Keeping every word and mark, copy all of the data.

─── ENTRIES SHOWN

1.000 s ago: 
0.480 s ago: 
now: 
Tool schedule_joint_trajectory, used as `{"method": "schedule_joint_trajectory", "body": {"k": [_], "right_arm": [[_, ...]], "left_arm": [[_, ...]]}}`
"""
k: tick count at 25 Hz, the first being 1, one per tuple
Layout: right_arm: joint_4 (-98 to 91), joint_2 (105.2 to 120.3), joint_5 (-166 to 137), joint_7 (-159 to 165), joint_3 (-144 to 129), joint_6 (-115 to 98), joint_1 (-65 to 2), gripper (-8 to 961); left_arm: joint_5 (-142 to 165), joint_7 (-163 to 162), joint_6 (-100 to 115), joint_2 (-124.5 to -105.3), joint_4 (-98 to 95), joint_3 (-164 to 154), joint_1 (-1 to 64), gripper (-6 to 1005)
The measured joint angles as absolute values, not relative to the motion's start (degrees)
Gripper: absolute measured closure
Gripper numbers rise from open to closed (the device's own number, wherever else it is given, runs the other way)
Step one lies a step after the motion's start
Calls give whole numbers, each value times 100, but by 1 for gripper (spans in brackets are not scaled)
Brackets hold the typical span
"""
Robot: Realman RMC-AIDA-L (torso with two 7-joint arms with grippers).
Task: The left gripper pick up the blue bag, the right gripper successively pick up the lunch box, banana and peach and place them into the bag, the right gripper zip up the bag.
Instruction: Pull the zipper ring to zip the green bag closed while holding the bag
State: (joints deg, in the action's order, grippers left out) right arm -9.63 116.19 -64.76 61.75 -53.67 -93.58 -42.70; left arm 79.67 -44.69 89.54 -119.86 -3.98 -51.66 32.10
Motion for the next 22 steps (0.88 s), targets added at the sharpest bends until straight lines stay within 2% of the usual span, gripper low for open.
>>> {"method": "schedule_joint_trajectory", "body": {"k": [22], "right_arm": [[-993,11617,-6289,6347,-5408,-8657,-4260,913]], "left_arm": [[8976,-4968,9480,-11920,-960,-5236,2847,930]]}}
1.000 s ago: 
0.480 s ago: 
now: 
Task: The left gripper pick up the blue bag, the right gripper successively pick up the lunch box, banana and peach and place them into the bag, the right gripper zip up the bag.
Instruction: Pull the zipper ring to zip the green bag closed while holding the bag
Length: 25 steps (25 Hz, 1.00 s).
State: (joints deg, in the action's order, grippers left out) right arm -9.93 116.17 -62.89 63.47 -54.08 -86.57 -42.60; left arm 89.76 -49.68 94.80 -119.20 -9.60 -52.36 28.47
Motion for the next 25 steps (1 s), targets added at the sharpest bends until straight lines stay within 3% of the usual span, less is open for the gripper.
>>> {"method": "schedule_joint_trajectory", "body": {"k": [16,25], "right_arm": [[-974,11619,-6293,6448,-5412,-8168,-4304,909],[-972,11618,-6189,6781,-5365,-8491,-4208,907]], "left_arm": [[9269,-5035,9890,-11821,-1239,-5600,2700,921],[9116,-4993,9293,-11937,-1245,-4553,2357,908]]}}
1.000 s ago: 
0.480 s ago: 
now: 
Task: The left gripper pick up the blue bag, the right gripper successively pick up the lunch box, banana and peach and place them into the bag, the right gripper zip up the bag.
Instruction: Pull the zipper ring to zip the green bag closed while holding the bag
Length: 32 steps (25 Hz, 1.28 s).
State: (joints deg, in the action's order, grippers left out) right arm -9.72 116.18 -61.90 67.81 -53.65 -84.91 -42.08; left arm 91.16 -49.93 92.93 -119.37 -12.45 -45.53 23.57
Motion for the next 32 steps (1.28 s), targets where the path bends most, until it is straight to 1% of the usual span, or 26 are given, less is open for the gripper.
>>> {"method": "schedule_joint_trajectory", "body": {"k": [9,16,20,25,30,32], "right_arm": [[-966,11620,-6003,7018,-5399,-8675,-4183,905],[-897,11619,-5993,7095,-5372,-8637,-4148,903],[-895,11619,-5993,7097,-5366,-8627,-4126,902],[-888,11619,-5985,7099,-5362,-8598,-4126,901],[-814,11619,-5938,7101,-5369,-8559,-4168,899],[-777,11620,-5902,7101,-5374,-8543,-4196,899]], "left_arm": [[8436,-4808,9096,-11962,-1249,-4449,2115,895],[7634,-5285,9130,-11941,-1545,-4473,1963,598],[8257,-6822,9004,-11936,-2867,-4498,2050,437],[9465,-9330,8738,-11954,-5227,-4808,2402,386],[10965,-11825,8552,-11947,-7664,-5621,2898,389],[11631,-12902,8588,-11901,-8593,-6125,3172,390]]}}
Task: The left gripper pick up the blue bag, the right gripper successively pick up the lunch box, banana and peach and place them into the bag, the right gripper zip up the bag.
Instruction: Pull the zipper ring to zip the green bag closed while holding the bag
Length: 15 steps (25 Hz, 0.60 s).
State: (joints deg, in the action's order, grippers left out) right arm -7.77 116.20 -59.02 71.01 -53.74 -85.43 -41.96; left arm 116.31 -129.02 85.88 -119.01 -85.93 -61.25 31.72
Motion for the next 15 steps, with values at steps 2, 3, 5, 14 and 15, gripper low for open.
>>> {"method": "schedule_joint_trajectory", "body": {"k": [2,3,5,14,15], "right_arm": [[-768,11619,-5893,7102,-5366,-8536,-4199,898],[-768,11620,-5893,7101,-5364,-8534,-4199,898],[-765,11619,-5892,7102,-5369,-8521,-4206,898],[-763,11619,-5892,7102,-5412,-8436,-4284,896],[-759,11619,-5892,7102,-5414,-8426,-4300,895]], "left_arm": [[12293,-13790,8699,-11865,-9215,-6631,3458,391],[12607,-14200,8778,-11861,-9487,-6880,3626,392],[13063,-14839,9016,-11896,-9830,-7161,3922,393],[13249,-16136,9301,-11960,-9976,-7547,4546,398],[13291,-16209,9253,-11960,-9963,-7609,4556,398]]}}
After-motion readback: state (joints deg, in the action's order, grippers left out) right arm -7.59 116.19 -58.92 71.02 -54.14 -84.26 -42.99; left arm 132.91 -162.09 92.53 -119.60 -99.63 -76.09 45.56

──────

ANSWER SECTION ->
1.000 s ago: 
0.480 s ago: 
now: 
Tool schedule_joint_trajectory, used as `{"method": "schedule_joint_trajectory", "body": {"k": [_], "right_arm": [[_, ...]], "left_arm": [[_, ...]]}}`
"""
k: tick count at 25 Hz, the first being 1, one per tuple
Layout: right_arm: joint_4 (-98 to 91), joint_2 (105.2 to 120.3), joint_5 (-166 to 137), joint_7 (-159 to 165), joint_3 (-144 to 129), joint_6 (-115 to 98), joint_1 (-65 to 2), gripper (-8 to 961); left_arm: joint_5 (-142 to 165), joint_7 (-163 to 162), joint_6 (-100 to 115), joint_2 (-124.5 to -105.3), joint_4 (-98 to 95), joint_3 (-164 to 154), joint_1 (-1 to 64), gripper (-6 to 1005)
The measured joint angles as absolute values, not relative to the motion's start (degrees)
Gripper: absolute measured closure
Gripper numbers rise from open to closed (the device's own number, wherever else it is given, runs the other way)
Step one lies a step after the motion's start
Calls give whole numbers, each value times 100, but by 1 for gripper (spans in brackets are not scaled)
Brackets hold the typical span
"""
Robot: Realman RMC-AIDA-L (torso with two 7-joint arms with grippers).
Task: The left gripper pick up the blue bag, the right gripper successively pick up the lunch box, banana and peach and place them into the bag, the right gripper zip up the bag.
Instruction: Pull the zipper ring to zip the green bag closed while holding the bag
State: (joints deg, in the action's order, grippers left out) right arm -9.63 116.19 -64.76 61.75 -53.67 -93.58 -42.70; left arm 79.67 -44.69 89.54 -119.86 -3.98 -51.66 32.10
Motion for the next 22 steps (0.88 s), targets added at the sharpest bends until straight lines stay within 2% of the usual span, gripper low for open.
>>> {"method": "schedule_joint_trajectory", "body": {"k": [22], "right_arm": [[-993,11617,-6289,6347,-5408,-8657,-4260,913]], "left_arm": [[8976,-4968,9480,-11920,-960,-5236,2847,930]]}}
1.000 s ago: 
0.480 s ago: 
now: 
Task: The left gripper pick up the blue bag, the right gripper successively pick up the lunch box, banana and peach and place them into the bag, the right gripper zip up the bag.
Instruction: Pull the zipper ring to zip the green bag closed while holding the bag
Length: 25 steps (25 Hz, 1.00 s).
State: (joints deg, in the action's order, grippers left out) right arm -9.93 116.17 -62.89 63.47 -54.08 -86.57 -42.60; left arm 89.76 -49.68 94.80 -119.20 -9.60 -52.36 28.47
Motion for the next 25 steps (1 s), targets added at the sharpest bends until straight lines stay within 3% of the usual span, less is open for the gripper.
>>> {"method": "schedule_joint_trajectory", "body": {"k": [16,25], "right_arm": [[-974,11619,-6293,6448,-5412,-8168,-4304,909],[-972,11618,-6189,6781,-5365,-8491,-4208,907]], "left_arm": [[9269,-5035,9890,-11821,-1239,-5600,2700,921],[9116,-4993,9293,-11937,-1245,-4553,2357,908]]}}
1.000 s ago: 
0.480 s ago: 
now: 
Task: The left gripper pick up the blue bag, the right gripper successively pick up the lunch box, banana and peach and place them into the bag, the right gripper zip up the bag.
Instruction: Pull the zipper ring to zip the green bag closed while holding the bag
Length: 32 steps (25 Hz, 1.28 s).
State: (joints deg, in the action's order, grippers left out) right arm -9.72 116.18 -61.90 67.81 -53.65 -84.91 -42.08; left arm 91.16 -49.93 92.93 -119.37 -12.45 -45.53 23.57
Motion for the next 32 steps (1.28 s), targets where the path bends most, until it is straight to 1% of the usual span, or 26 are given, less is open for the gripper.
>>> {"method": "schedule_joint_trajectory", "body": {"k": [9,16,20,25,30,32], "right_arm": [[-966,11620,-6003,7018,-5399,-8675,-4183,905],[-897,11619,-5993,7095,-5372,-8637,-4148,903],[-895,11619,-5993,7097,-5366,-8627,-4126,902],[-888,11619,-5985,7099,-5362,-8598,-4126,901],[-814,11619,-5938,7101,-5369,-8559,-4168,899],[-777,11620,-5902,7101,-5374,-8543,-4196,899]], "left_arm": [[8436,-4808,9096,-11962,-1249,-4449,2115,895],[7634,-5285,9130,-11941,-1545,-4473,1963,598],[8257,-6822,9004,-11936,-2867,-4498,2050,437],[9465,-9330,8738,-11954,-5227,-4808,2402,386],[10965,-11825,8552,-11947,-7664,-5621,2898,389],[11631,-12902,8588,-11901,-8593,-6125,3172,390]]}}
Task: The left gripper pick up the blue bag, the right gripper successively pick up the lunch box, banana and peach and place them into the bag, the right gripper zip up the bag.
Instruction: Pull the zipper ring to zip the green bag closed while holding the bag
Length: 15 steps (25 Hz, 0.60 s).
State: (joints deg, in the action's order, grippers left out) right arm -7.77 116.20 -59.02 71.01 -53.74 -85.43 -41.96; left arm 116.31 -129.02 85.88 -119.01 -85.93 -61.25 31.72
Motion for the next 15 steps, with values at steps 2, 3, 5, 14 and 15, gripper low for open.
>>> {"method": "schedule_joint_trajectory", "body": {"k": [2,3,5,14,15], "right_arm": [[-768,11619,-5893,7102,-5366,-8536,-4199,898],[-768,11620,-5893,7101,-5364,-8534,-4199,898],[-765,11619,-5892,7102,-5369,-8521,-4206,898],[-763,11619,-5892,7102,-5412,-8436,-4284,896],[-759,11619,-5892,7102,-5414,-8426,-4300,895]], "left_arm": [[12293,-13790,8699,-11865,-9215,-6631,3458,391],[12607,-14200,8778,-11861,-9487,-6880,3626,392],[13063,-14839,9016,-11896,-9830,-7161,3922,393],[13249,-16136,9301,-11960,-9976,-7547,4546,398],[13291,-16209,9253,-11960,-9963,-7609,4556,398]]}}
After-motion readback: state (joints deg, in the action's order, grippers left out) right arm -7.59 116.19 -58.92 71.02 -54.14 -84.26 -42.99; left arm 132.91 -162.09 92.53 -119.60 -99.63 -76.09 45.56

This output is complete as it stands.